Eğer 15 Temmuz darbe girişimi sonrası yapılan ifşaatlarda yer alan FETÖ'cü pilotların kendilerine verilen emirlere rağmen terör örgütü hedeflerini değil de boş arazileri bombaladığını daha önce dile getiren olsa idi, muhtemelen bir tek dar ağacına çekilmediği kalırdı.

Şimdi de şehitlik makamını sorgulamadan, ülkeye aidiyet sorunu yaşamadan saf fakat net bir dille "şehitler neden hayatlarını kaybetti" deseniz, demokratik bir ülkedeki en meşru hakkınızı kullanmak isteseniz en hafif tabirle vatan haini olursunuz.

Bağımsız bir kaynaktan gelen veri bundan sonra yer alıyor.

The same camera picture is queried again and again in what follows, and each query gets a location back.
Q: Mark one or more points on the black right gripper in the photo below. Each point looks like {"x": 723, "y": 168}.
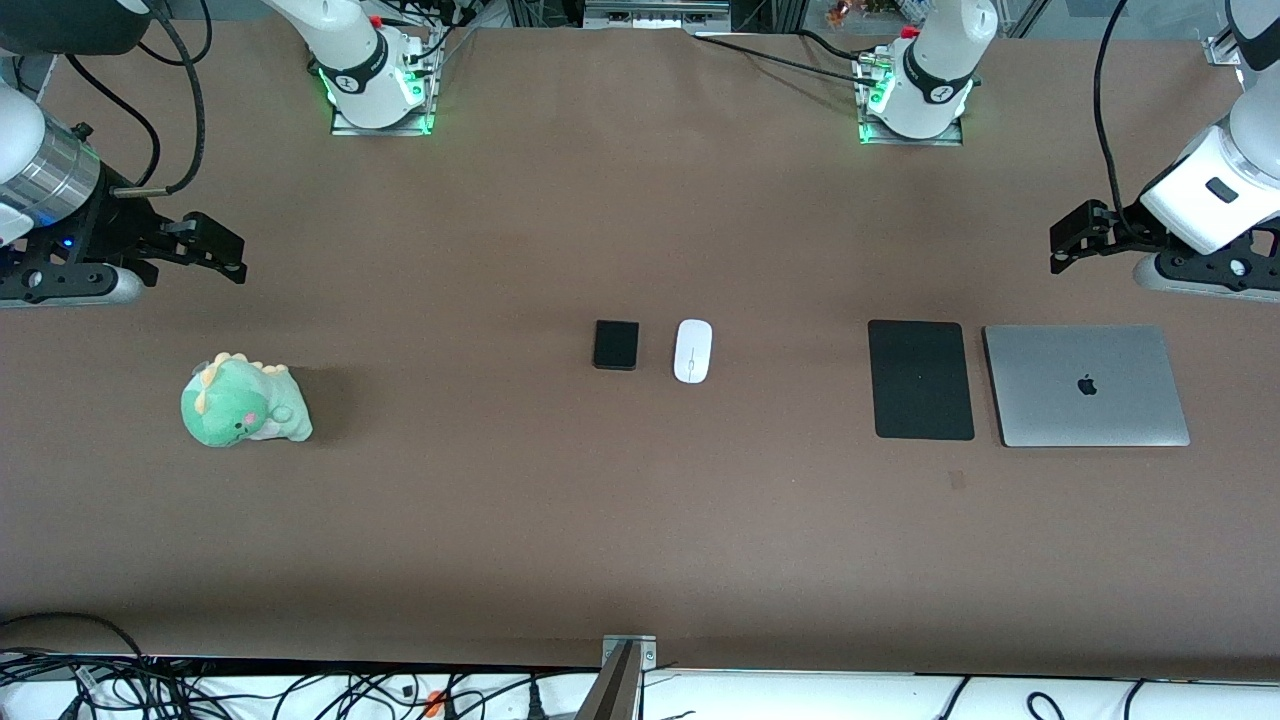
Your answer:
{"x": 112, "y": 230}

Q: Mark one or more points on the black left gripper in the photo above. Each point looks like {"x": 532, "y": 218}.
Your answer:
{"x": 1126, "y": 226}

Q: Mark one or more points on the white computer mouse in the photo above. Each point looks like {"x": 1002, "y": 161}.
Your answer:
{"x": 692, "y": 350}

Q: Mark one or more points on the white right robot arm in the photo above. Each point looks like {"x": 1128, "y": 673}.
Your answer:
{"x": 360, "y": 60}

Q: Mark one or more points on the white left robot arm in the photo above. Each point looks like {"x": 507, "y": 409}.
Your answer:
{"x": 940, "y": 70}

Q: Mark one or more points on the black mouse pad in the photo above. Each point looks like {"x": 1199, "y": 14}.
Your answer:
{"x": 920, "y": 380}

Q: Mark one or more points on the grey closed laptop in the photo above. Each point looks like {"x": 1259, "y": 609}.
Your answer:
{"x": 1085, "y": 385}

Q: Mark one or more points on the green plush dinosaur toy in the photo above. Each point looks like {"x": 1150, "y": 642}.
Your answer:
{"x": 240, "y": 405}

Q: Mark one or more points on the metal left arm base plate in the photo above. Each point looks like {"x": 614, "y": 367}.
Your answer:
{"x": 910, "y": 141}

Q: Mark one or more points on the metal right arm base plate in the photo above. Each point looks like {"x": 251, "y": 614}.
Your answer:
{"x": 380, "y": 131}

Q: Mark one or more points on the metal table corner bracket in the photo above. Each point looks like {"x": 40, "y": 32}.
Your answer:
{"x": 1222, "y": 50}

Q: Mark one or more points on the aluminium frame rail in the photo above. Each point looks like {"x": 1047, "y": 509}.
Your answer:
{"x": 655, "y": 15}

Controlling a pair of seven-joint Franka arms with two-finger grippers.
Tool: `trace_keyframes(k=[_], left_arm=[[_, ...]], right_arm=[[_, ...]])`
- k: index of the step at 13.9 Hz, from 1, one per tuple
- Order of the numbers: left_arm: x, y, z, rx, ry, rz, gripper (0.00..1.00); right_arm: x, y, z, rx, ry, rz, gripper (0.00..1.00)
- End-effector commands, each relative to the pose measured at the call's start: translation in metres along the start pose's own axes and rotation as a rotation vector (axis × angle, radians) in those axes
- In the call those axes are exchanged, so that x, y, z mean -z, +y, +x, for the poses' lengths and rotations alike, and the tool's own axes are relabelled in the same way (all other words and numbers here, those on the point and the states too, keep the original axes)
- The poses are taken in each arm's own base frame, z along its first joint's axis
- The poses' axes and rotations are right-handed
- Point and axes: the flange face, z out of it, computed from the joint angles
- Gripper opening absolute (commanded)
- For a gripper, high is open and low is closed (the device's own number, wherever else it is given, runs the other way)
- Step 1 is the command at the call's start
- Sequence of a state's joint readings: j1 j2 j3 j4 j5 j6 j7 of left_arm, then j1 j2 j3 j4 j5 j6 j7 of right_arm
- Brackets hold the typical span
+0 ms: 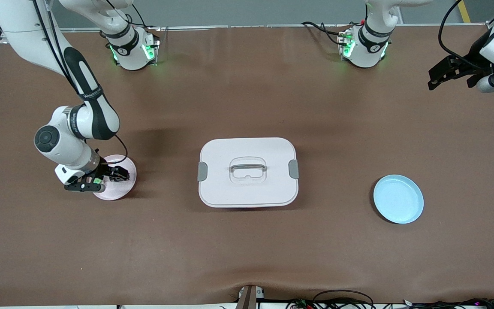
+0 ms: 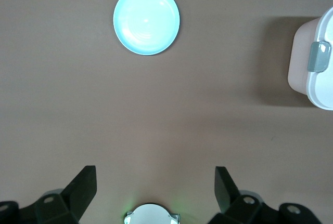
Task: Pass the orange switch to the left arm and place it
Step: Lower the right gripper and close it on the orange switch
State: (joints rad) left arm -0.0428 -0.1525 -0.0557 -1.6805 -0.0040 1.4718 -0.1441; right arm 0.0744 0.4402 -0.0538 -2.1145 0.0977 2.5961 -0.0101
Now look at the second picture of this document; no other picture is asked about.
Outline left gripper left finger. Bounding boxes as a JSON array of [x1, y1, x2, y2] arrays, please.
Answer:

Deprem zamanı yanı başımızda bitmesini beklediğimiz Kızılay'ın gerçek bir depremde çırak çıkacağını, ne çadır ne barınma ne hijyen ne yiyecek temininde Kızılay'ın yetki ve gücüyle mukayese edilemeyecek sivil toplum örgütlerinin gerisinde kalacağını, Kızılay başkanının afet bölgesi dışındaki insanların bile yüreğinden acı sızarken sosyal medya fenomeni olmayı tercih edecek kapasitede olduğunu görmemiz için 50 bin canımızı kaybetmemiz gerekti.